## Goal of the exercise
Starting at the top of the entries below, set down each line exactly as written, and stop after the line containing "--target=clear plastic container".

## Records for this exercise
● ● ● ●
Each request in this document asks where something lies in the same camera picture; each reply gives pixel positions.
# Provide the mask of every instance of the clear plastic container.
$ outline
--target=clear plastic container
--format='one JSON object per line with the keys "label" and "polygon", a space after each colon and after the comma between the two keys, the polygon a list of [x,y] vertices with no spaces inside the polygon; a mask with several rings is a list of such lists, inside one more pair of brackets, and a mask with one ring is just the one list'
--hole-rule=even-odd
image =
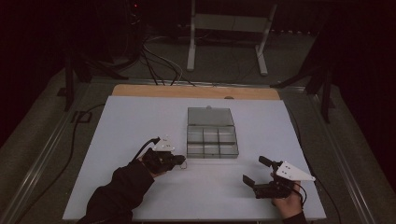
{"label": "clear plastic container", "polygon": [[236,159],[238,155],[233,116],[229,108],[188,108],[188,158]]}

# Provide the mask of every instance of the black cable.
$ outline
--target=black cable
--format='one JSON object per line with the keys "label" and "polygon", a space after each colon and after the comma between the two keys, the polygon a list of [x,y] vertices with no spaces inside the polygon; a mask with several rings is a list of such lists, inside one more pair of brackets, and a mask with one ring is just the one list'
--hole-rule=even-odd
{"label": "black cable", "polygon": [[145,143],[145,145],[143,145],[143,146],[139,149],[139,151],[136,153],[136,155],[134,156],[134,159],[133,159],[132,161],[136,160],[136,158],[140,155],[140,153],[143,151],[143,149],[145,149],[146,146],[148,146],[150,143],[157,144],[160,140],[161,140],[160,137],[151,138],[150,140],[148,140],[147,143]]}
{"label": "black cable", "polygon": [[295,182],[294,182],[294,185],[297,185],[298,187],[300,187],[300,189],[302,189],[303,192],[304,192],[304,199],[303,199],[303,195],[302,195],[299,191],[293,189],[294,192],[296,192],[296,193],[298,193],[298,194],[300,195],[300,198],[301,198],[301,206],[304,207],[304,204],[305,204],[305,202],[306,202],[306,199],[307,199],[308,195],[306,194],[305,189],[304,189],[301,185],[299,185],[299,184],[297,184],[297,183],[295,183]]}
{"label": "black cable", "polygon": [[[267,43],[268,41],[269,41],[270,43],[269,43],[269,44],[265,44],[265,46],[271,45],[272,39],[270,38],[269,35],[268,35],[268,37],[267,37],[266,43]],[[245,77],[247,77],[248,75],[250,75],[251,71],[253,71],[253,68],[256,67],[257,61],[259,60],[259,58],[260,58],[263,54],[264,54],[264,49],[262,50],[262,53],[261,53],[261,54],[256,55],[254,64],[253,64],[253,66],[250,67],[250,69],[247,71],[247,73],[244,74],[242,77],[239,77],[239,76],[238,76],[238,77],[234,80],[234,82],[241,81],[242,79],[244,79]]]}
{"label": "black cable", "polygon": [[163,60],[164,62],[166,62],[166,63],[168,64],[168,66],[169,66],[172,70],[175,71],[176,76],[175,76],[174,80],[172,81],[171,86],[173,85],[173,83],[175,82],[175,80],[177,79],[177,77],[180,77],[180,76],[181,76],[181,74],[176,70],[176,68],[175,68],[171,63],[169,63],[169,62],[168,62],[167,60],[165,60],[163,57],[160,57],[160,56],[154,54],[153,52],[149,51],[149,50],[146,48],[145,45],[143,46],[143,51],[148,52],[149,54],[151,54],[151,55],[153,55],[153,56],[155,56],[155,57],[157,57],[157,58]]}
{"label": "black cable", "polygon": [[[303,148],[303,143],[302,143],[301,136],[300,136],[300,128],[299,128],[299,126],[298,126],[297,119],[295,118],[294,114],[292,113],[292,111],[291,111],[287,106],[286,106],[286,108],[288,109],[288,111],[289,111],[290,114],[291,114],[292,119],[294,120],[294,123],[295,123],[295,125],[296,125],[296,129],[297,129],[297,130],[296,130],[296,132],[297,132],[297,138],[298,138],[298,140],[299,140],[299,143],[300,143],[301,148]],[[322,187],[322,188],[324,189],[324,191],[326,192],[327,196],[329,196],[329,199],[332,201],[332,205],[334,206],[335,212],[337,213],[337,216],[338,216],[338,222],[341,224],[341,223],[342,223],[342,222],[341,222],[341,215],[340,215],[340,212],[339,212],[339,210],[338,210],[337,205],[335,204],[335,201],[333,200],[333,198],[332,198],[332,196],[330,195],[329,191],[327,191],[326,187],[322,184],[322,182],[321,182],[320,179],[318,178],[318,175],[315,174],[315,171],[314,171],[313,167],[311,166],[311,163],[309,162],[309,160],[306,158],[304,152],[303,152],[303,156],[304,156],[304,159],[305,159],[305,161],[306,161],[306,164],[308,165],[309,171],[310,171],[311,174],[316,178],[316,180],[319,182],[319,184],[321,185],[321,187]]]}
{"label": "black cable", "polygon": [[73,154],[74,154],[74,144],[75,144],[75,139],[76,139],[76,129],[77,126],[79,124],[79,121],[89,112],[91,112],[92,110],[94,110],[97,107],[103,106],[105,104],[100,104],[100,105],[96,105],[90,109],[88,109],[87,111],[84,111],[83,114],[80,114],[76,120],[74,129],[73,129],[73,135],[72,135],[72,143],[71,143],[71,147],[70,147],[70,154],[69,154],[69,158],[67,159],[66,164],[64,165],[64,168],[61,170],[61,172],[59,174],[56,175],[56,177],[52,180],[52,182],[31,202],[31,204],[29,206],[26,207],[25,211],[20,215],[20,217],[17,219],[17,221],[15,222],[20,223],[21,220],[23,219],[23,217],[30,211],[30,209],[33,207],[33,205],[35,205],[38,200],[41,199],[41,197],[43,197],[43,195],[55,184],[55,182],[61,177],[61,175],[64,173],[64,171],[66,170],[67,166],[69,165],[70,161],[73,158]]}
{"label": "black cable", "polygon": [[148,67],[149,73],[151,74],[151,77],[152,77],[152,79],[154,80],[155,85],[158,86],[157,79],[155,78],[154,74],[153,74],[152,71],[151,71],[151,67],[149,66],[149,60],[147,59],[146,54],[144,53],[144,51],[142,51],[142,56],[143,56],[143,58],[146,60],[146,63],[143,63],[143,64],[146,65],[146,66]]}
{"label": "black cable", "polygon": [[153,53],[153,52],[147,50],[147,48],[143,48],[143,51],[148,52],[149,54],[151,54],[151,55],[153,55],[153,56],[155,56],[155,57],[157,57],[157,58],[163,60],[163,61],[166,62],[167,64],[160,63],[160,62],[157,62],[157,61],[155,61],[155,60],[153,60],[153,59],[150,59],[149,57],[147,57],[146,54],[145,54],[145,56],[144,56],[145,60],[153,61],[153,62],[155,62],[155,63],[161,64],[161,65],[163,65],[163,66],[165,66],[165,67],[167,67],[167,68],[169,68],[169,69],[175,71],[176,75],[175,75],[174,79],[172,80],[172,82],[171,82],[171,84],[170,84],[171,86],[175,83],[175,81],[176,81],[176,79],[177,79],[178,77],[180,77],[181,79],[187,81],[190,85],[195,86],[195,84],[193,84],[191,81],[189,81],[188,79],[186,79],[185,77],[183,77],[183,76],[177,71],[177,69],[176,69],[169,61],[167,61],[165,58],[163,58],[163,57],[161,57],[161,56],[158,56],[157,54],[155,54],[155,53]]}

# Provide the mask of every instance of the white table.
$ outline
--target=white table
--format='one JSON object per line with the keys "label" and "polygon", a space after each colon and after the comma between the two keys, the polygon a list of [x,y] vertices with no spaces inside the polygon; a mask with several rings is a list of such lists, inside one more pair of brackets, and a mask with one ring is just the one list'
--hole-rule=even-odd
{"label": "white table", "polygon": [[[270,199],[255,199],[242,182],[272,180],[259,156],[287,161],[309,173],[283,101],[110,96],[82,164],[64,219],[84,216],[94,190],[107,184],[114,170],[126,165],[150,138],[169,135],[175,154],[186,155],[187,108],[226,107],[233,114],[237,159],[187,159],[187,169],[156,178],[134,220],[204,221],[280,218]],[[308,219],[325,218],[313,182],[303,182]]]}

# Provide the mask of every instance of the table leg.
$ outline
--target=table leg
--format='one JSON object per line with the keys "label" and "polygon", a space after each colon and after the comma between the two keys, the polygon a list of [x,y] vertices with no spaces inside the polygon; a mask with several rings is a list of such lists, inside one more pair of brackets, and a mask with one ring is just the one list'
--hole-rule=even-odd
{"label": "table leg", "polygon": [[187,71],[193,71],[195,64],[195,0],[191,0],[191,34]]}

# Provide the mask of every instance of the transparent lid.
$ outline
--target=transparent lid
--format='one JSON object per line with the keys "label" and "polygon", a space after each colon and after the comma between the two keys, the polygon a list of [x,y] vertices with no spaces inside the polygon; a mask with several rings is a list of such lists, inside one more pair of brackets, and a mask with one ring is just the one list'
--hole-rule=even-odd
{"label": "transparent lid", "polygon": [[233,126],[230,108],[189,107],[189,125]]}
● ● ● ●
## Answer section
Each request in this document asks where something lies in the same camera picture; each reply gives pixel positions.
# Provide the mask of every instance of the clear plastic container.
$ outline
--target=clear plastic container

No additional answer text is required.